■ **Exercise instructions**: In the entries that follow, find the line containing "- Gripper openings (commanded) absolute"; from there, copy every line exactly through the line containing "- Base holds".

[Records contained in a dataset]

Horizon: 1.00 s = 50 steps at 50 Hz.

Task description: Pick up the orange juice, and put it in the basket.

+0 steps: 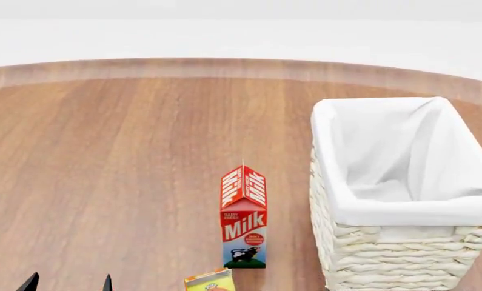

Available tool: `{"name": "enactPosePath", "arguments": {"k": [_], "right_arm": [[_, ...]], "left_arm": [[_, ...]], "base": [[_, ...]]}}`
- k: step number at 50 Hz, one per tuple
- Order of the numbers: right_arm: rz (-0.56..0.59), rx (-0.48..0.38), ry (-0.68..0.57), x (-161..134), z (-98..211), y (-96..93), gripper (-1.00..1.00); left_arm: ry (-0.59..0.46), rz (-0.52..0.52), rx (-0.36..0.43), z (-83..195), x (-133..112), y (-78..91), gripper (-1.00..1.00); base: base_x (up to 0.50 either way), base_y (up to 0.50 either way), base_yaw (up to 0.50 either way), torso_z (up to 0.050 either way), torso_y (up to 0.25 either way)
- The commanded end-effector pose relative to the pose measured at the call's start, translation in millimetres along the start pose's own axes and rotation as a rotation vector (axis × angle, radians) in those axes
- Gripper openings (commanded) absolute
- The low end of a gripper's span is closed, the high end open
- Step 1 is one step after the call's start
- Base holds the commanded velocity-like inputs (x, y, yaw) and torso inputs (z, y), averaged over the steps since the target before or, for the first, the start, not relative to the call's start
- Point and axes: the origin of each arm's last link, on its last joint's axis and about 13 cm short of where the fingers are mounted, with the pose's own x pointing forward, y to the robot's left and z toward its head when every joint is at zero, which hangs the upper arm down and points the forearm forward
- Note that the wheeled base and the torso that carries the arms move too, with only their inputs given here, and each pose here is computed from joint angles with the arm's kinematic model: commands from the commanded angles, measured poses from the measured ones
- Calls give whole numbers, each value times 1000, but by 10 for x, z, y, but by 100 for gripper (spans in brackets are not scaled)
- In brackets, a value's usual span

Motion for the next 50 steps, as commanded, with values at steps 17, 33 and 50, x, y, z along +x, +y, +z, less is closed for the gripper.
{"name": "enactPosePath", "arguments": {"k": [17, 33, 50], "right_arm": [[-5, 14, -1, 72, -82, 89, 100], [-7, 32, 1, 107, -126, 133, 100], [-14, 47, 5, 140, -179, 164, 100]], "left_arm": [[0, 0, 0, 0, 0, 0, 100], [0, 0, 0, 0, 0, 0, 100], [0, 0, 0, 0, 0, 0, 100]], "base": [[0, 0, 0, 0, 0], [0, 0, 0, 0, 0], [0, 0, 0, 0, 0]]}}
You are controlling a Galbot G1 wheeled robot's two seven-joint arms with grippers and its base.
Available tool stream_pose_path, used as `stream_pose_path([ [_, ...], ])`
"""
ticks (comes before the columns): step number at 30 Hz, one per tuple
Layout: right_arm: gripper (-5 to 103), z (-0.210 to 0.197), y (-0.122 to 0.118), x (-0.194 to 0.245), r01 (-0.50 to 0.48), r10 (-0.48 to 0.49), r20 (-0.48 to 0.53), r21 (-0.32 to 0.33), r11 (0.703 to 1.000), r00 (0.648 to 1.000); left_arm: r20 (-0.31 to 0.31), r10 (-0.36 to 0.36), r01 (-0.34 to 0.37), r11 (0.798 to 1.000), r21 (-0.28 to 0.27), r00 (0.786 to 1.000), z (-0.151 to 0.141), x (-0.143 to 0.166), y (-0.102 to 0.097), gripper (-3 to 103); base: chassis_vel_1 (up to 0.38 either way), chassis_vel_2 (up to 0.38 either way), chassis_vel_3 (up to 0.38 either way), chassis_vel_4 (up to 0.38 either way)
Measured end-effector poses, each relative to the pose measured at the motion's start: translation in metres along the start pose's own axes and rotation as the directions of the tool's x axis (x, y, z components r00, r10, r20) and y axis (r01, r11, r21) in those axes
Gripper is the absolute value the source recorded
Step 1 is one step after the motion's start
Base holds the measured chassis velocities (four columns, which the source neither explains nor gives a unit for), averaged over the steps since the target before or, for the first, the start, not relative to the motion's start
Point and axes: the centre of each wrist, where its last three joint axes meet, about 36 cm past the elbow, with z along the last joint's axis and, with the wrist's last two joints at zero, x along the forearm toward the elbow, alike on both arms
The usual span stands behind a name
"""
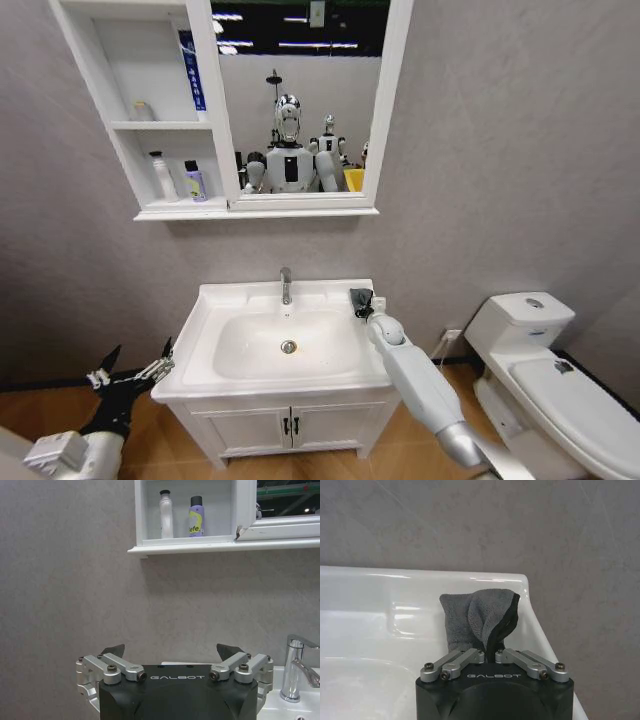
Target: Move facial cleanser and shampoo from washbasin to cabinet, then wipe washbasin with towel.
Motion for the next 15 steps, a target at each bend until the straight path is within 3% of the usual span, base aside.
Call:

■ **Output for this exercise**:
- Gripper openings (commanded) absolute
- The low end of a gripper's span is closed, the high end open
- Step 1 is one step after the call's start
- Base holds the commanded velocity-like inputs (x, y, yaw) and torso inputs (z, y), averaged over the steps since the target before or, for the first, the start, not relative to the call's start

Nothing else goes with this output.